Department of Gastroenterology, University of Pennsylvania, Philadelphia, USA.
Ann Hepatol. 2009 Oct-Dec;8(4):390-5.
Noncirrhotic portal hypertension (NCPH) represents a relatively infrequent group of conditions that causes portal hypertension in the absence of cirrhosis. An association between NCPH and patients infected with human immunodeficiency virus (HIV) has been reported. Six consecutive patients with HIV infection and NCPH were the subject of this series. Case histories, including medication lists, liver biopsy and laboratory data were reviewed. Age at diagnosis was 43 +/- 3 years (range, 37-47). Liver disease was diagnosed 12 +/- 4 years (range, 8-18) after initiation of antiretroviral therapy (ART).
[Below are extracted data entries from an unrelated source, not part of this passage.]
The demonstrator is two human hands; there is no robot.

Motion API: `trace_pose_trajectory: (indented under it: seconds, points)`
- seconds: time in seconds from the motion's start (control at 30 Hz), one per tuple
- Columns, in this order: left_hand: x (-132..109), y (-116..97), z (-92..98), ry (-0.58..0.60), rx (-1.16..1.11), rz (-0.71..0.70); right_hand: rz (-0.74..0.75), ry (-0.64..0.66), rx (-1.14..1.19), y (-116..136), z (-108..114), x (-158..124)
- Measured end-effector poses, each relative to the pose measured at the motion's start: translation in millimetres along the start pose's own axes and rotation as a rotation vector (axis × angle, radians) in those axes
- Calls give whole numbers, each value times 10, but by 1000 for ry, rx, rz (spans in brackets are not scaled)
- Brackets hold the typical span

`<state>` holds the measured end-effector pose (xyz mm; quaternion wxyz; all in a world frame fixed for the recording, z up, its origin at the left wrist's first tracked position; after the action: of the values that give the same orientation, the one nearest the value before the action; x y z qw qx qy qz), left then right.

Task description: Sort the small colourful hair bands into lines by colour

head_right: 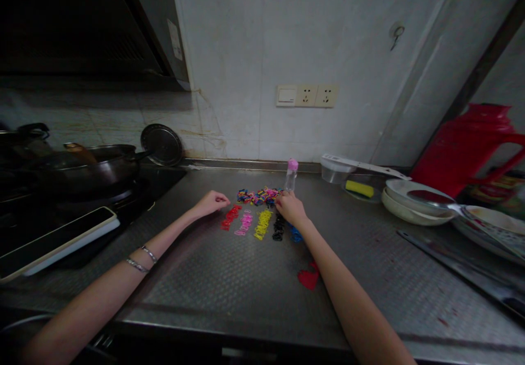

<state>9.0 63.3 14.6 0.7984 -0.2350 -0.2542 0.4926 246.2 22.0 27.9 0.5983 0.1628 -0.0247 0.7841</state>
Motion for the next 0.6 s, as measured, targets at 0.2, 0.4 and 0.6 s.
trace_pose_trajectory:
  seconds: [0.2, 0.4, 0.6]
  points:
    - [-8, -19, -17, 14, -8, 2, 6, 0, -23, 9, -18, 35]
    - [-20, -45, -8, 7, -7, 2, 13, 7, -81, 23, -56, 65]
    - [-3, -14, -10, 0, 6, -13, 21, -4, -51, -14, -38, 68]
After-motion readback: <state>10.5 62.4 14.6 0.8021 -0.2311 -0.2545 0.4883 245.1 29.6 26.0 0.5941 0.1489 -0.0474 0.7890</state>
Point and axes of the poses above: each hand's wrist, its own x-axis towards the middle knuckle, its own z-axis out of the back of the hand, y = z × x, the point moved 9 cm from there along x, towards the middle knuckle, and after that the axes turned 8 degrees about x, right-handed, at the moved point
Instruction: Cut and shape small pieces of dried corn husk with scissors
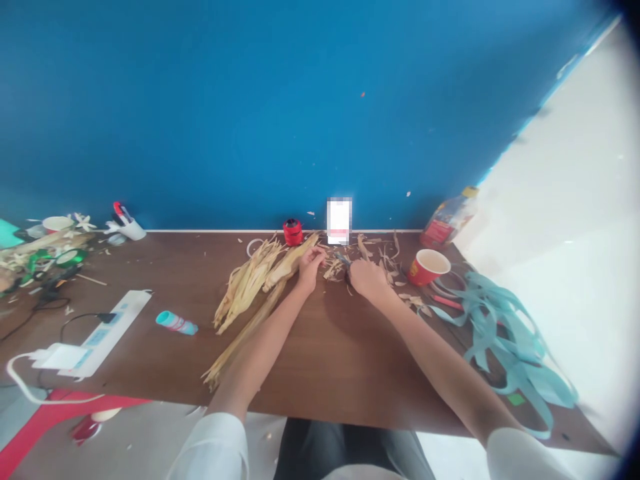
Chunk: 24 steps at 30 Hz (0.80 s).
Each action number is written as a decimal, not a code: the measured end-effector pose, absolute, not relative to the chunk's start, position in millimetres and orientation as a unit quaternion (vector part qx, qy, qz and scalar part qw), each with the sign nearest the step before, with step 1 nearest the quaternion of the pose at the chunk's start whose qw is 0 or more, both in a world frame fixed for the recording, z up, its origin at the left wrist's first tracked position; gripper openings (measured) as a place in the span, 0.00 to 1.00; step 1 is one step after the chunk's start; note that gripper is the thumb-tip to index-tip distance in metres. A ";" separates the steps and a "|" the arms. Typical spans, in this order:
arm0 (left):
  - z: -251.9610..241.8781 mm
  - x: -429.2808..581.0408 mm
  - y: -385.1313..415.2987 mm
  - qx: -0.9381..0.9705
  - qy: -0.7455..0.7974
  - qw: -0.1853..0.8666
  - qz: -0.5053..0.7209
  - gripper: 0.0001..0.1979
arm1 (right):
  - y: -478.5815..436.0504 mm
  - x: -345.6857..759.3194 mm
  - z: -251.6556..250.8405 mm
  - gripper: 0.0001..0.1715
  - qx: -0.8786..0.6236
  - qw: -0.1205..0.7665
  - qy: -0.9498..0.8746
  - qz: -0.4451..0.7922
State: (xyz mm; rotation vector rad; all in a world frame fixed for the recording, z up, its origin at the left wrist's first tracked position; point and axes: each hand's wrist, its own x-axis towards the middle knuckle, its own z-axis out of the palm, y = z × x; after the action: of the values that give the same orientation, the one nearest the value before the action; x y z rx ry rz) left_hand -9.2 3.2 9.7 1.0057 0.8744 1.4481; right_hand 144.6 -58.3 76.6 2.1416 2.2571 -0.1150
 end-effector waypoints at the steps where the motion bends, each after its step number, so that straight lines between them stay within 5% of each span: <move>1: 9.5 -9.2 3.4 0.427 0.371 0.555 0.610 0.12 | -59.3 143.2 75.9 0.15 0.687 0.013 0.725 -0.033; 24: 10.6 -9.3 0.5 0.458 0.360 0.568 0.581 0.14 | -63.1 130.2 83.8 0.13 0.689 -0.055 0.722 -0.039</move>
State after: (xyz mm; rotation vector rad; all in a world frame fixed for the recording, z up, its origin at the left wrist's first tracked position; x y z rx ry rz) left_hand -9.3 0.5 10.6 1.0766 0.8451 1.3653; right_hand 130.2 -63.1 83.8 2.2419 2.3508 -0.1273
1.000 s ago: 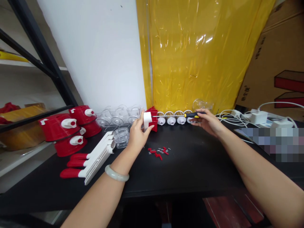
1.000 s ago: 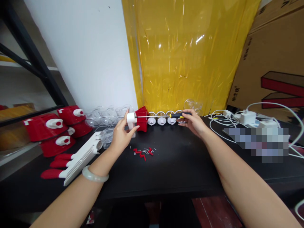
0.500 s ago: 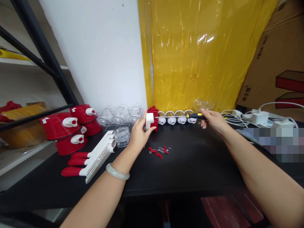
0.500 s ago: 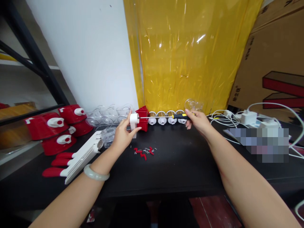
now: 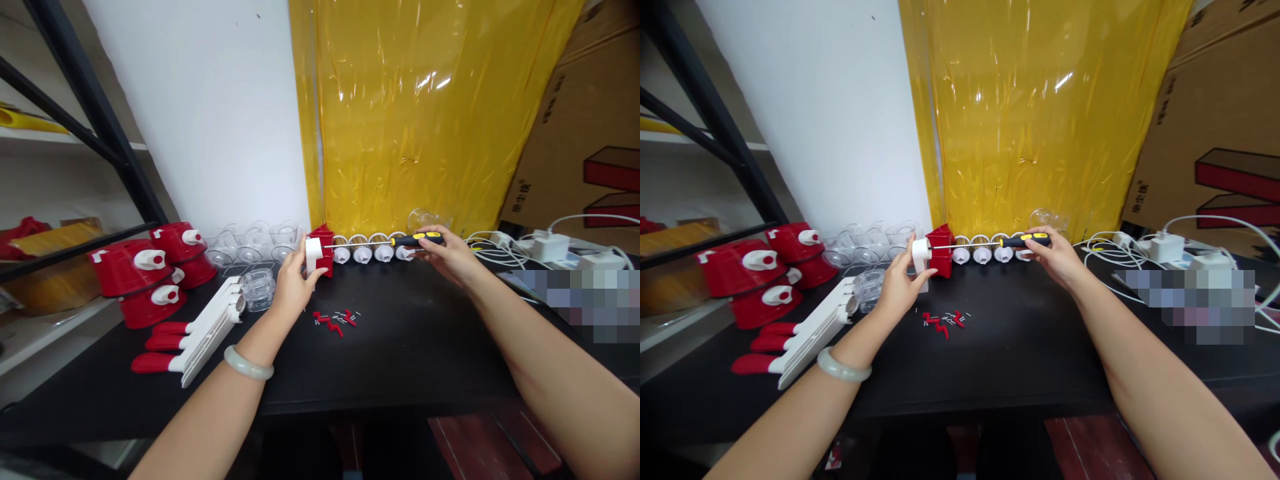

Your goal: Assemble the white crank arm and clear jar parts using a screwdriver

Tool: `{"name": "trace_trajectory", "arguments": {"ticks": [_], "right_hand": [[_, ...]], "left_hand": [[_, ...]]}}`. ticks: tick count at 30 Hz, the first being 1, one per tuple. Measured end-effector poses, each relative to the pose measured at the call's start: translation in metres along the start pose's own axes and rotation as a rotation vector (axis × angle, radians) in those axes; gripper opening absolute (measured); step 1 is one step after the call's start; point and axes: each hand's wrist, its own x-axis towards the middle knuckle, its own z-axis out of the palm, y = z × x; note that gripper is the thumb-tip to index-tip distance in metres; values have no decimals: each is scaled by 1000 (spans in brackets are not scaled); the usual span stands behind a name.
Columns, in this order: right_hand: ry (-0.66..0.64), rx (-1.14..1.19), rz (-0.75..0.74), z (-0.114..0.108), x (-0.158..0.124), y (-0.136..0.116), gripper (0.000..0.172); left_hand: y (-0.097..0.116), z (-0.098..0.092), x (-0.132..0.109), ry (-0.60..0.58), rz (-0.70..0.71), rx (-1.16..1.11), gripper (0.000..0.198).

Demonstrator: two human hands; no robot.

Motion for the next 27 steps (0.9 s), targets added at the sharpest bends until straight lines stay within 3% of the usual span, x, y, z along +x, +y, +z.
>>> {"name": "trace_trajectory", "arguments": {"ticks": [8,27], "right_hand": [[57,-91,-28,-5,4,3,45],[51,-248,114,-6,2,-3,51]], "left_hand": [[1,-1,1,7,4,-7,78],[5,-2,0,-35,7,-50,77]]}}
All patients developed esophageal varices, 5 patients presented at least one bleeding episode and 2 required TIPS. Serum liver tests showed a mean total bilirubin of 1.4 +/- .7 mg/dL (range, .5-2.5) and INR was 1.2 +/- .14 (range, 1.0-1.4). CD4 count was 326 +/- 124 cells/mL (range, 198-467) and all patients presented HIV viral load < 75 copes/mL. Didanosine (ddl) was the most common ART drug being used by 4 patients. Portal vein thrombosis was diagnosed in 2 patients. Hepatic portal sclerosis (HPS) alone was observed in 1 patient, nodular regenerative hyperplasia (NRH) alone in 2 patients and combined HPS/NRH in 3 patients. In conclusion, NCPH should be included in the differential diagnosis of HIV-individuals presenting with clinical manifestations of portal hypertension and well preserved liver synthetic function. Prolonged exposure to ART, specially ddl, can play a pathogenic role. Rarely, liver synthetic function is sufficiently severe to warrant liver transplantation.
非肝硬化性门静脉高压症(NCPH)代表一组相对罕见的疾病,这些疾病在没有肝硬化的情况下引起门静脉高压。已经报道了 NCPH 与感染人类免疫缺陷病毒(HIV)的患者之间的关联。本系列研究了连续 6 例 HIV 感染合并 NCPH 的患者。回顾了病史,包括药物清单、肝活检和实验室数据。诊断时的年龄为 43 +/- 3 岁(范围,37-47)。在开始抗逆转录病毒治疗(ART)后 12 +/- 4 年(范围,8-18)诊断出肝脏疾病。所有患者均发展为食管静脉曲张,5 例患者至少出现一次出血事件,2 例需要 TIPS。血清肝功能检查显示总胆红素平均值为 1.4 +/-.7 mg/dL(范围,.5-2.5),INR 为 1.2 +/-.14(范围,1.0-1.4)。CD4 计数为 326 +/- 124 个细胞/mL(范围,198-467),所有患者的 HIV 病毒载量均<75 拷贝/mL。4 例患者最常用的 ART 药物是双脱氧肌苷(ddl)。2 例患者诊断为门静脉血栓形成。1 例患者仅观察到肝门静脉硬化(HPS),2 例患者仅观察到结节性再生性增生(NRH),3 例患者同时观察到 HPS/NRH。总之,对于出现门静脉高压临床表现且肝脏合成功能良好的 HIV 个体,应将 NCPH 纳入鉴别诊断。长期暴露于 ART,特别是 ddl,可能发挥致病作用。极少数情况下,肝脏合成功能严重到需要进行肝移植。